Cross Validation — perf_cv • scorecard

perf_cv provides cross validation on logistic regression and other binomial classification models.

perf_cv(dt, y, x = NULL, no_folds = 5, seeds = NULL,
  binomial_metric = "ks", positive = "bad|1", breaks_list = NULL, ...)

Arguments

dt: A data frame with both x (predictor/feature) and y (response/label) variables.
y: Name of y variable.
x: Name of x variables. Defaults to NULL. If x is NULL, then all columns except y are counted as x variables.
no_folds: Number of folds for K-fold cross-validation. Defaults to 5.
seeds: The seeds to create multiple random splits of the input dataset into training and validation data by using split_df function.
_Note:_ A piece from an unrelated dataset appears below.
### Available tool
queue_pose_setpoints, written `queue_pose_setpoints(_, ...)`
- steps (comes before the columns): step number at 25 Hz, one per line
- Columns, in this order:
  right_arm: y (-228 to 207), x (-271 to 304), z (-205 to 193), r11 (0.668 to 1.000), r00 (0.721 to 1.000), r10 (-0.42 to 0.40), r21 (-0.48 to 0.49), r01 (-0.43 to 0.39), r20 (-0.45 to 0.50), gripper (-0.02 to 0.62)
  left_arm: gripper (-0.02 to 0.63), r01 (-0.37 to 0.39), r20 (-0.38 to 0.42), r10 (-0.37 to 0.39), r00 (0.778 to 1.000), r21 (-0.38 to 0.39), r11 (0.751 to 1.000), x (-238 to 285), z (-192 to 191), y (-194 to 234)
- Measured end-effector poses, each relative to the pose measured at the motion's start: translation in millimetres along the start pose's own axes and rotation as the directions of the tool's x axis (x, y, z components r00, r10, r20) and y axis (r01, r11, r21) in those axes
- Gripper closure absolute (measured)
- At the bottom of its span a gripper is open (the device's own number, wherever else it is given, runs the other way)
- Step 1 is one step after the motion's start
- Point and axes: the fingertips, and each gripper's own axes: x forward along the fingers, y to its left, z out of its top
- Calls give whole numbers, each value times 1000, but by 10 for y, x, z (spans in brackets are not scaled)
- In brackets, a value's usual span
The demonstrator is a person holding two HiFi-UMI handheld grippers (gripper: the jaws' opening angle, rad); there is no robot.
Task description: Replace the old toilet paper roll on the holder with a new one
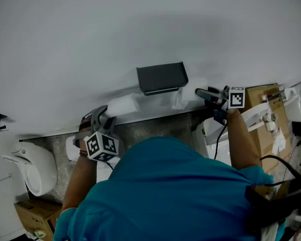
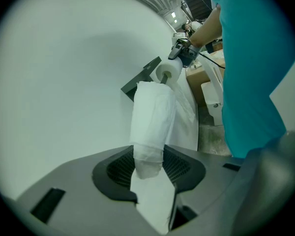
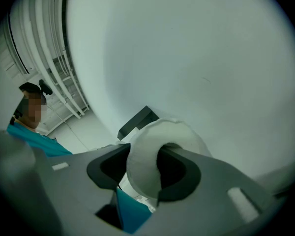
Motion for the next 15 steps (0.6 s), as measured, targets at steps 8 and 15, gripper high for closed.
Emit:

Defaults to NULL.
binomial_metric: Defaults to ks.
positive: Value of positive class, defaults to "bad|1".
breaks_list: List of break points, defaults to NULL. If it is NULL, then using original values of the input data to fitting model, otherwise converting into woe values based on training data.
...: Additional parameters.

Value

A list of data frames of binomial metrics for each datasets.

Examples

if (FALSE) {
data("germancredit")

dt = var_filter(germancredit, y = 'creditability')
bins = woebin(dt, y = 'creditability')
dt_woe = woebin_ply(dt, bins)

perf1 = perf_cv(dt_woe, y = 'creditability', no_folds = 5)

perf2 = perf_cv(dt_woe, y = 'creditability', no_folds = 5,
   seeds = sample(1000, 10))

perf3 = perf_cv(dt_woe, y = 'creditability', no_folds = 5,
   binomial_metric = c('ks', 'auc'))

}